• Exercise goal
Among the entries below, take the line with "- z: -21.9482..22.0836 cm" and the line with "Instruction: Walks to", and output them and every line between them exactly, with nothing else.

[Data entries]
↓↓↓
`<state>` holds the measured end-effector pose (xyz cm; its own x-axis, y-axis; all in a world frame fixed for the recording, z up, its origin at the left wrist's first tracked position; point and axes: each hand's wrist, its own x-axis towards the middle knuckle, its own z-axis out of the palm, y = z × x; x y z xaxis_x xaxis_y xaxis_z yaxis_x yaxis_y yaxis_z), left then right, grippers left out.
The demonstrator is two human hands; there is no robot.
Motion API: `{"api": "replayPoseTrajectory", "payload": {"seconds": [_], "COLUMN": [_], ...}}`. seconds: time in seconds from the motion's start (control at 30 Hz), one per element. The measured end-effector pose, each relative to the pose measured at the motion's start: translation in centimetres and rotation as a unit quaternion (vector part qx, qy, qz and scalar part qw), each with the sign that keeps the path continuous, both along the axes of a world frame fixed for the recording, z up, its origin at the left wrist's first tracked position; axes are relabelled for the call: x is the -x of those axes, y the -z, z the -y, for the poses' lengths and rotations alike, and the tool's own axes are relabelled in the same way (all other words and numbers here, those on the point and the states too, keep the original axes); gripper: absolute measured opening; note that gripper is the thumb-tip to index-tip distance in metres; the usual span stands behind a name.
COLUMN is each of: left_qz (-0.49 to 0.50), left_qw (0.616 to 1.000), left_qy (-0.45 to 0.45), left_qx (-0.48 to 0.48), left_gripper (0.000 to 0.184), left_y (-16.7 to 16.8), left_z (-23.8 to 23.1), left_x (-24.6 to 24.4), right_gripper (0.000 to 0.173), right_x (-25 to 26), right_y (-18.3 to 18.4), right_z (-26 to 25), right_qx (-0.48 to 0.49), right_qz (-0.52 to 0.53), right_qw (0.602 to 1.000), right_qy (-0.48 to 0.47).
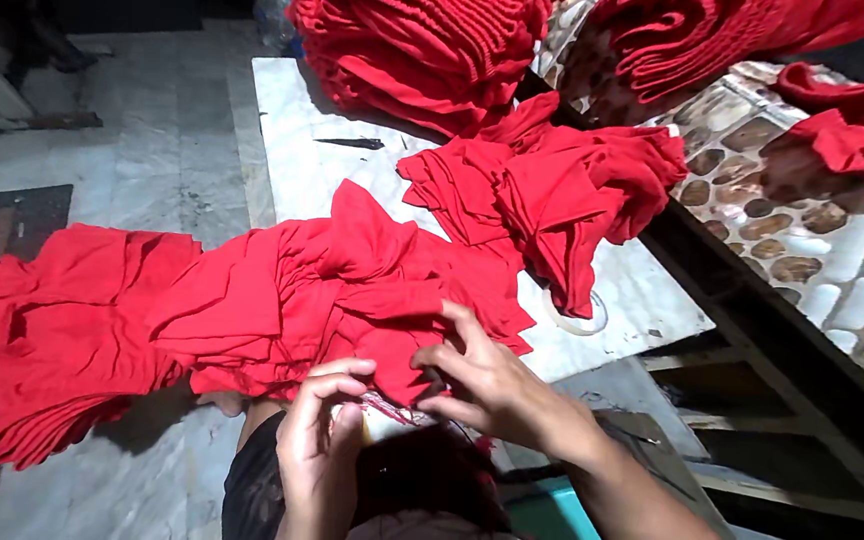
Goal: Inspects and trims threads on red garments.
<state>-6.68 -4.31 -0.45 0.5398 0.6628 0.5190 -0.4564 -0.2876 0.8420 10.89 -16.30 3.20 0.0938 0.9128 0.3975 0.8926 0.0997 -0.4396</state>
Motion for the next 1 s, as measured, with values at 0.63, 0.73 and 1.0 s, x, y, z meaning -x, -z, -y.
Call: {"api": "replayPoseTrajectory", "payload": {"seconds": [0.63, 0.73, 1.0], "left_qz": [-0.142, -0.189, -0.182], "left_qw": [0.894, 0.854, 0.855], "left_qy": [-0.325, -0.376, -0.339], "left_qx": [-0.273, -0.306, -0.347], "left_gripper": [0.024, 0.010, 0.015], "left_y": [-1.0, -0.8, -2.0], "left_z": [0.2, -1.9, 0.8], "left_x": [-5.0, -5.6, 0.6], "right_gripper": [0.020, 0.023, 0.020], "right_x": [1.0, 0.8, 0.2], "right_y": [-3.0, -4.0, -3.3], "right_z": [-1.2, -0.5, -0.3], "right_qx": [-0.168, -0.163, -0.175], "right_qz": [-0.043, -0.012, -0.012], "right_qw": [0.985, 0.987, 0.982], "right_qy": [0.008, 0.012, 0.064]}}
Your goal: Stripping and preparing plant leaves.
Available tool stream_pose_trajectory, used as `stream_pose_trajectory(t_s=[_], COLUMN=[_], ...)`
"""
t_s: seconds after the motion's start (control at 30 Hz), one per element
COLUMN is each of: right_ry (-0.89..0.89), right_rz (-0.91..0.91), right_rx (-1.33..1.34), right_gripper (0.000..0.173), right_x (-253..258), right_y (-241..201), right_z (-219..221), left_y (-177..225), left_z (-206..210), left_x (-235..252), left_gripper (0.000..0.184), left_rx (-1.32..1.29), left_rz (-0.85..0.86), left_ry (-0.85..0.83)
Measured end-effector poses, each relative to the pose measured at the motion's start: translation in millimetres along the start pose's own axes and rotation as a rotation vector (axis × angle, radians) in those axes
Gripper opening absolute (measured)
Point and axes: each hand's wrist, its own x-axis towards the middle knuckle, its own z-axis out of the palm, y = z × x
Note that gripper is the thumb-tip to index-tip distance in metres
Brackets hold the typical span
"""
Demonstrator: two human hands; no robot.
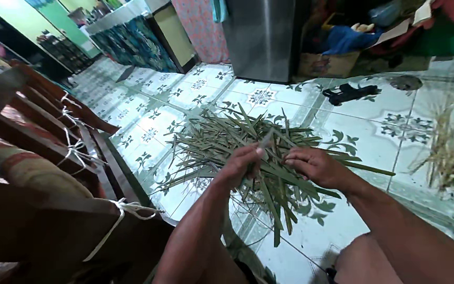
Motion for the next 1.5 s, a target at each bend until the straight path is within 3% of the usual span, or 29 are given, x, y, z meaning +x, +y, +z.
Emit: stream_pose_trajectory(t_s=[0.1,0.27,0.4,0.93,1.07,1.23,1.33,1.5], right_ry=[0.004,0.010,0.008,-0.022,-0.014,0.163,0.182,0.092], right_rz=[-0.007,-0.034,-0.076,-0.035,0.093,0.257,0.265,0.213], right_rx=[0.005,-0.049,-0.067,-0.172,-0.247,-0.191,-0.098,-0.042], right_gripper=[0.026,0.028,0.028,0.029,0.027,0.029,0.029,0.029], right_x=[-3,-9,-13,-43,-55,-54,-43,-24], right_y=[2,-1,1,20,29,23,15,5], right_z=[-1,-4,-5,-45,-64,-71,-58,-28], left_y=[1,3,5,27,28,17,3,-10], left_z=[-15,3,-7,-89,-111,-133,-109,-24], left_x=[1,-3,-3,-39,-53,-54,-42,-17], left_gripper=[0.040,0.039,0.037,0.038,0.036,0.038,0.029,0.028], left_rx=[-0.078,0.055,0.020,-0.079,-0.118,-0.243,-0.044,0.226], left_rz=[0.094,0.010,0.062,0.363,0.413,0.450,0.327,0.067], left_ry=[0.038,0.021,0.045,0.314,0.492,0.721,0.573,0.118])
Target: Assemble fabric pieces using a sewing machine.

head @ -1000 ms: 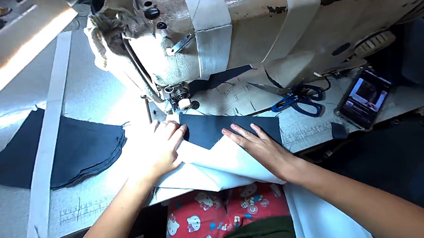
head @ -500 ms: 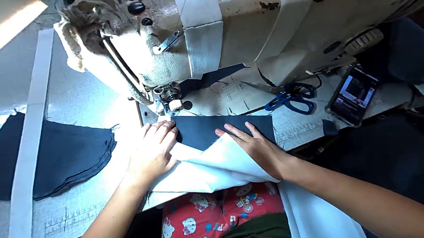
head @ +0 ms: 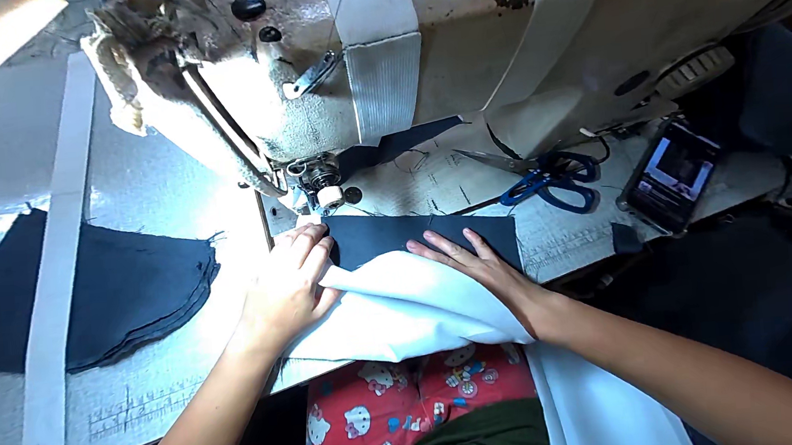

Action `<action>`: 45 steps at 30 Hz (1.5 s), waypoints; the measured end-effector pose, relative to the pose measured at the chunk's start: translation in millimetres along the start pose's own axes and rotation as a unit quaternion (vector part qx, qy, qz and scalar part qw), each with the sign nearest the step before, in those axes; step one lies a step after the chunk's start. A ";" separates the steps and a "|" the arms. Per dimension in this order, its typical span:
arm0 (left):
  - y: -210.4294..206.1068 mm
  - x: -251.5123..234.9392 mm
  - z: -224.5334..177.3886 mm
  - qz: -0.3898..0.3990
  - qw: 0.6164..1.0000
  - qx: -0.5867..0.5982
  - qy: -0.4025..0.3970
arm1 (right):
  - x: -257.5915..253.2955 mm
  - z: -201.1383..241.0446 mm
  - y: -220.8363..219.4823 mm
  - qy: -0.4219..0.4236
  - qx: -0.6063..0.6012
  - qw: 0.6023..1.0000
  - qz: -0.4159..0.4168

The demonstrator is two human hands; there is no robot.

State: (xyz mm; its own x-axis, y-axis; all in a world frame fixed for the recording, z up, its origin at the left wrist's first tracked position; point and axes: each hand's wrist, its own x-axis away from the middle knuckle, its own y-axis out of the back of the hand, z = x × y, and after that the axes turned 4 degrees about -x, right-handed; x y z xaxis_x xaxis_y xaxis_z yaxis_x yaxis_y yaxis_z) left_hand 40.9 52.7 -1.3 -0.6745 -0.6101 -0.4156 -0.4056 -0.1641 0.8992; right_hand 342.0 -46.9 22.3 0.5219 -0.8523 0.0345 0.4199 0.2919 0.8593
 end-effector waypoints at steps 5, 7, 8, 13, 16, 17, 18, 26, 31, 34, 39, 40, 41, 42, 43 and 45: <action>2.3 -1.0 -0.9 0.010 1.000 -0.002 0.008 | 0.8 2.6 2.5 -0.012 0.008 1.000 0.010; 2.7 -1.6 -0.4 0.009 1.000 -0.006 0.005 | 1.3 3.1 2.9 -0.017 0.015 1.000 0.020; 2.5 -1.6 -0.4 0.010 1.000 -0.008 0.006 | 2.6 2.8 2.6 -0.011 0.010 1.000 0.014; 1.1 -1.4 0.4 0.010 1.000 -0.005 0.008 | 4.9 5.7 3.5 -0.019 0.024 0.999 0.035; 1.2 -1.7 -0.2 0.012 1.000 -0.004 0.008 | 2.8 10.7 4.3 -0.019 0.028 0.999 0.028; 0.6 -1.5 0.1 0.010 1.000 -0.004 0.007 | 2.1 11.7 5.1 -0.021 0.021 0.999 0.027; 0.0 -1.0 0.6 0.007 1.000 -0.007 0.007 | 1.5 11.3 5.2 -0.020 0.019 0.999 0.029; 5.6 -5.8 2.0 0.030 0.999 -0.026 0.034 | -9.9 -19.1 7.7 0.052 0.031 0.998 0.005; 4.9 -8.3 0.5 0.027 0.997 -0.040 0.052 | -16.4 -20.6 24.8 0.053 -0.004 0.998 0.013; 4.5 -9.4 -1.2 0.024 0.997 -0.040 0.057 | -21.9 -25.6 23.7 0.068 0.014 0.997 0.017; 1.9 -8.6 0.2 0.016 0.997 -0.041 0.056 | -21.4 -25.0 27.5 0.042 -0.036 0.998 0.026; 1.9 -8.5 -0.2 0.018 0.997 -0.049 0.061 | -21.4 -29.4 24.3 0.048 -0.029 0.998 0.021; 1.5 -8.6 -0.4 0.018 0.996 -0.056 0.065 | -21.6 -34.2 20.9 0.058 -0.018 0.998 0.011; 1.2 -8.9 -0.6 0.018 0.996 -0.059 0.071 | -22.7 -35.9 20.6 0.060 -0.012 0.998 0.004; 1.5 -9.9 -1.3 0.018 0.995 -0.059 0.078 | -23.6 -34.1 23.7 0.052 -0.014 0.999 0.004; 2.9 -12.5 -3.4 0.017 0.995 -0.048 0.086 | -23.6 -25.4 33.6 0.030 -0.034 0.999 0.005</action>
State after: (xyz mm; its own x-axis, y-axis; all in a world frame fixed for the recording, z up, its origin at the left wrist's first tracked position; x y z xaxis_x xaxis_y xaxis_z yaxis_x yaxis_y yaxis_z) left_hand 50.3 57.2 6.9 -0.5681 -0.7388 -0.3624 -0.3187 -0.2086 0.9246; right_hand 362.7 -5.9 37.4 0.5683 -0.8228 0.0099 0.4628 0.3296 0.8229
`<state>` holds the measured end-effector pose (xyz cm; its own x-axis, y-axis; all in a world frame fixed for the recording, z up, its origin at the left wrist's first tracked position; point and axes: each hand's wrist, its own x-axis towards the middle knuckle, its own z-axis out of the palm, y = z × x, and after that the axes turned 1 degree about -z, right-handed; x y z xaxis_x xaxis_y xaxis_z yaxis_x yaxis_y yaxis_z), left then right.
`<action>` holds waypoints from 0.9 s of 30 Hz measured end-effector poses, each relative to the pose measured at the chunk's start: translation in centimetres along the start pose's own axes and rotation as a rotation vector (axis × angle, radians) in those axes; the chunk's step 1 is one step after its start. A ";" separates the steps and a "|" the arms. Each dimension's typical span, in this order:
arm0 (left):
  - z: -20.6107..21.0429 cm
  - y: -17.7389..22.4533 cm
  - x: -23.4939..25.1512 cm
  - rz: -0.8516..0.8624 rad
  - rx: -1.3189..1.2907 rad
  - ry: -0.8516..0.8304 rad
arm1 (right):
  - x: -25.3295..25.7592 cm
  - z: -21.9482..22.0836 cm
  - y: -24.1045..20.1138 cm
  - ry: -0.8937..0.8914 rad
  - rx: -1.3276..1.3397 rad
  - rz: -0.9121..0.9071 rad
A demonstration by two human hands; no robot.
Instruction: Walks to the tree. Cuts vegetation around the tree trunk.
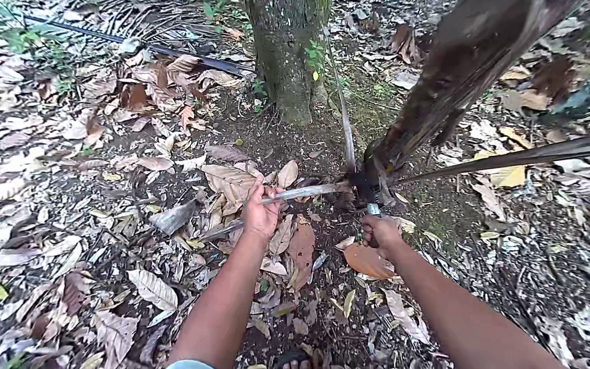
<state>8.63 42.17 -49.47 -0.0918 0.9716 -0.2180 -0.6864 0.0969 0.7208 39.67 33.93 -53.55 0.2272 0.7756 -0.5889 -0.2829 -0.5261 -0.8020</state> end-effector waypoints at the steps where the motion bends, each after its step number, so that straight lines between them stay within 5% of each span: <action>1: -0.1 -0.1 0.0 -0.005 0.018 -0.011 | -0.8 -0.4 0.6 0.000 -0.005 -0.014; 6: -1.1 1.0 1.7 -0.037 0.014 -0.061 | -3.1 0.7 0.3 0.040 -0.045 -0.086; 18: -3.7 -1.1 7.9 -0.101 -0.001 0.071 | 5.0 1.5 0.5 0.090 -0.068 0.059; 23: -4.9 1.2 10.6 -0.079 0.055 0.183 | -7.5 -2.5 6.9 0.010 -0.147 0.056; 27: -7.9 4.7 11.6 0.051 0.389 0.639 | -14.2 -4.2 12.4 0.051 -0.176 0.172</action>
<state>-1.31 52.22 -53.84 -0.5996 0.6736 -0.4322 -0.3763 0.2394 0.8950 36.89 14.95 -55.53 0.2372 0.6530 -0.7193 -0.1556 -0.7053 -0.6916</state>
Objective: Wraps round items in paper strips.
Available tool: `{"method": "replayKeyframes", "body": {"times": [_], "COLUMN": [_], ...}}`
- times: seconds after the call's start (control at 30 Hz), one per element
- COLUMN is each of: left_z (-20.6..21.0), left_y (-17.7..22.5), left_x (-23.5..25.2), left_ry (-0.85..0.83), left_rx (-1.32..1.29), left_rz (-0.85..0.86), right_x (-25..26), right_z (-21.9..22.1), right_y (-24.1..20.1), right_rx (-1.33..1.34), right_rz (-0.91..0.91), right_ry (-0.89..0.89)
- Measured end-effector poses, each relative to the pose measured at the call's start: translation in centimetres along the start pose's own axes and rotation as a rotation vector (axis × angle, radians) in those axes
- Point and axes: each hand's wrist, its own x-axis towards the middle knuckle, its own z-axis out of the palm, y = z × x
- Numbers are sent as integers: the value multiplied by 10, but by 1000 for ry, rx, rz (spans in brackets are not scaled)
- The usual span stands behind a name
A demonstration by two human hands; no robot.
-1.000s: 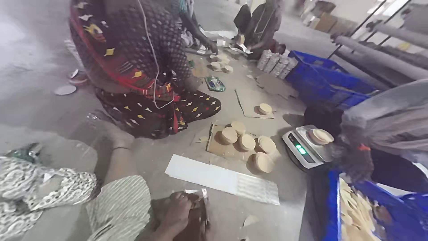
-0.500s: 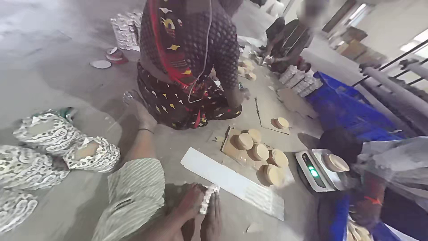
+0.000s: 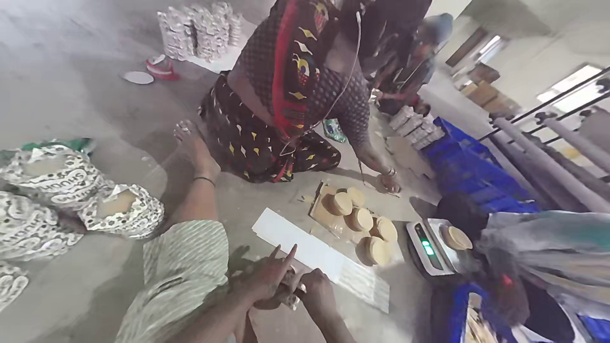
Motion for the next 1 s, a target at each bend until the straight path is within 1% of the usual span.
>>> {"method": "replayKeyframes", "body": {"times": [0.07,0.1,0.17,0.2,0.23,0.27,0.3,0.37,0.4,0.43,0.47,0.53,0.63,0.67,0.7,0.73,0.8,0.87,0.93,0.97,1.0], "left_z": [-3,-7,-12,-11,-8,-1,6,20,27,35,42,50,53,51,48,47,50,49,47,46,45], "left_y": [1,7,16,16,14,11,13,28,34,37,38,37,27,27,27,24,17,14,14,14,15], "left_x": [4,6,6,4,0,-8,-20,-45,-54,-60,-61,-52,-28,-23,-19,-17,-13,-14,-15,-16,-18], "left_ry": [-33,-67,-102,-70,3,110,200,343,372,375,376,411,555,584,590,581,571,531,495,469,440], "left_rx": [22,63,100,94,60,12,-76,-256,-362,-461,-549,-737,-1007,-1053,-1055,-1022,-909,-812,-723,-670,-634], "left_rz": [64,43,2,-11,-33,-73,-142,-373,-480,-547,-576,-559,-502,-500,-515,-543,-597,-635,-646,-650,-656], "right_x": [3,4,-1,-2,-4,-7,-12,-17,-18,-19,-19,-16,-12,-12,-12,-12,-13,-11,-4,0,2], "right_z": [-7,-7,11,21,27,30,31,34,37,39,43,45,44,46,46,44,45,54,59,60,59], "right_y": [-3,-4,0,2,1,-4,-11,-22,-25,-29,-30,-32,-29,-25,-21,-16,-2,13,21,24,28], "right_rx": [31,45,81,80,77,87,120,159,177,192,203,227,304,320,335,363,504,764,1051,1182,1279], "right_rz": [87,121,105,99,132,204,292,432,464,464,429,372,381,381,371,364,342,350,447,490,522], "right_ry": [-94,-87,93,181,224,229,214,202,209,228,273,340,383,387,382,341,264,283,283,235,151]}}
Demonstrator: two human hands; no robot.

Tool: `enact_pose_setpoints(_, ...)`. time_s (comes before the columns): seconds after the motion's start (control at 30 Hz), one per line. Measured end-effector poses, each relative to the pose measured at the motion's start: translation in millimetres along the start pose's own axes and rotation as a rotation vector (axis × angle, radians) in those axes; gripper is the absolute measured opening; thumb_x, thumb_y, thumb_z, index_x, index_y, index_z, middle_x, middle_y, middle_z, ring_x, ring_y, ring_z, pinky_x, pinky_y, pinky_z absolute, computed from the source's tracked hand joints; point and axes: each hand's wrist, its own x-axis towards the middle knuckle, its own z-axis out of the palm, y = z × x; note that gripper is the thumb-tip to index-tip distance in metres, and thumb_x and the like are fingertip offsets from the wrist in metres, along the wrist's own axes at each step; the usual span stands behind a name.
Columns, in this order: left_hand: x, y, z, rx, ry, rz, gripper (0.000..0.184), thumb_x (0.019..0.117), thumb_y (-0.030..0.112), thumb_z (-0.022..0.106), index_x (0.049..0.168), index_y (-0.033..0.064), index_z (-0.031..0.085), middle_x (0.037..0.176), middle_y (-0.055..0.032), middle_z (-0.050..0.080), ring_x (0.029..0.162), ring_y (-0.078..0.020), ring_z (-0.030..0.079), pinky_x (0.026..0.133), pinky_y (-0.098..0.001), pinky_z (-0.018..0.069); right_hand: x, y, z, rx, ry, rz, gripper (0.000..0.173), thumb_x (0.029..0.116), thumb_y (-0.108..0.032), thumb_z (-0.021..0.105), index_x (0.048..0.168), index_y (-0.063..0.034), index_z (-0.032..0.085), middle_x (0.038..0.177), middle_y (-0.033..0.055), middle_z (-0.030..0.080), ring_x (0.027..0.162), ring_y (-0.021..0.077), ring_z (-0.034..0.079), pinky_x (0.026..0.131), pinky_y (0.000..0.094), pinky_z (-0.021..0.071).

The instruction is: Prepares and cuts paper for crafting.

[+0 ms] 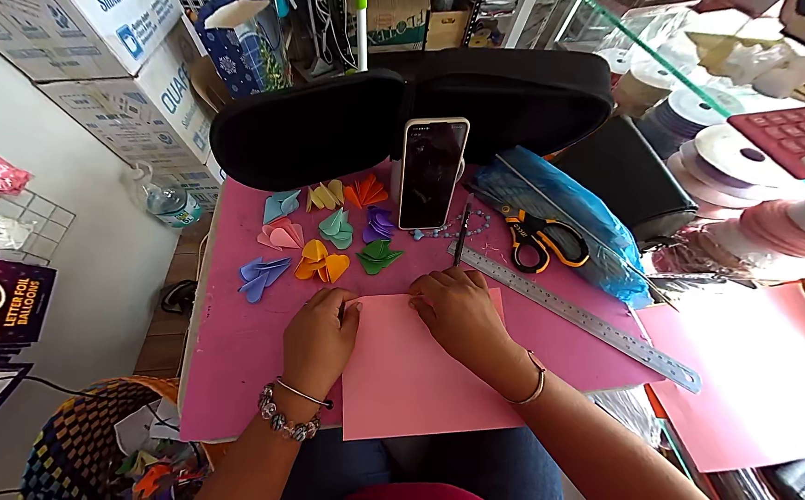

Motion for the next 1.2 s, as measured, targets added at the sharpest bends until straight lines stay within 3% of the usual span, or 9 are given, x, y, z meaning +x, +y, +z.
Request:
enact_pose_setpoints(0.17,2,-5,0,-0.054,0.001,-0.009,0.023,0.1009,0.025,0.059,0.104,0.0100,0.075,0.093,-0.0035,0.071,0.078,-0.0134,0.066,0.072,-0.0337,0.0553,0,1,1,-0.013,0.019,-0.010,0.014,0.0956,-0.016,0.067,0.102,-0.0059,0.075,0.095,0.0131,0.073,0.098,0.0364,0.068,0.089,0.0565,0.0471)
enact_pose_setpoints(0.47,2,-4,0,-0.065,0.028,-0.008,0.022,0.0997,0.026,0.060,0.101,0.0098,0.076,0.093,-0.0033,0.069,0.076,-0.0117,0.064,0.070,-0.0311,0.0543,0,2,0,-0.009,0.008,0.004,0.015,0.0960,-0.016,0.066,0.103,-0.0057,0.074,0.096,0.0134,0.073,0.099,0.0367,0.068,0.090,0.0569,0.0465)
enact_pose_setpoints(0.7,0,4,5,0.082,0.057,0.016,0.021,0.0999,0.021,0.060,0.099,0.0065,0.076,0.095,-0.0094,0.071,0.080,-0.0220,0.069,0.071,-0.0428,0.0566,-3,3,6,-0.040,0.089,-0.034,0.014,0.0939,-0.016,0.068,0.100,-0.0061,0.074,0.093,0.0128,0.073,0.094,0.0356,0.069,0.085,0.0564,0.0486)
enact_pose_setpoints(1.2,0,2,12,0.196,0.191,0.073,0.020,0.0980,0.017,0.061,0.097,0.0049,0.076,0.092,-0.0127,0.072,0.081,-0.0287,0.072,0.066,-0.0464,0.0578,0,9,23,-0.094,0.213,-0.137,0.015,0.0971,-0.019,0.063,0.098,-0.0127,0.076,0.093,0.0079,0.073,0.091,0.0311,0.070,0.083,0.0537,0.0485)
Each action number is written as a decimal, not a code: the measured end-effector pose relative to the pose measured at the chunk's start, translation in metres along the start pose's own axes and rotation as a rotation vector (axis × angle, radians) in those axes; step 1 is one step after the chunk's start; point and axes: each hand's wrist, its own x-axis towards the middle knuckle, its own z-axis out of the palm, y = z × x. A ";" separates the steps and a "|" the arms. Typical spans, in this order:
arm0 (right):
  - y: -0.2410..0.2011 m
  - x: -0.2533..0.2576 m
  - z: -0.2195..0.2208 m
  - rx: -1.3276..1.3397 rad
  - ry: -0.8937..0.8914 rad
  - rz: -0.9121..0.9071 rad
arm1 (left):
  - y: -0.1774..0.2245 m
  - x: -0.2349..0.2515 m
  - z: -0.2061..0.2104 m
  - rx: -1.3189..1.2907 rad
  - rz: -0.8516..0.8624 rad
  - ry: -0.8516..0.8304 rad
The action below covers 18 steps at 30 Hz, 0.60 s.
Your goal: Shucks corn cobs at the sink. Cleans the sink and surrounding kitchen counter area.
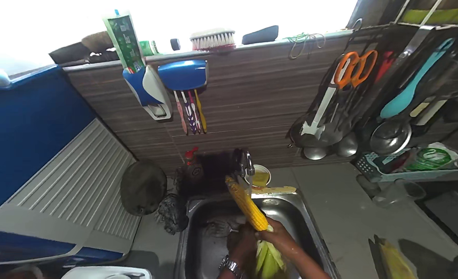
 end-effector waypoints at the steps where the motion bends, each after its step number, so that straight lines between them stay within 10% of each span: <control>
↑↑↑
• Problem solution
  - z: -21.9482..22.0836 cm
  - y: -24.1045..20.1138 cm
  - ry: -0.8937..0.8914 rad
  - rx: -1.3276..1.3397 rad
  - rz: -0.9121..0.9071 rad
A demonstration by two human hands; no robot.
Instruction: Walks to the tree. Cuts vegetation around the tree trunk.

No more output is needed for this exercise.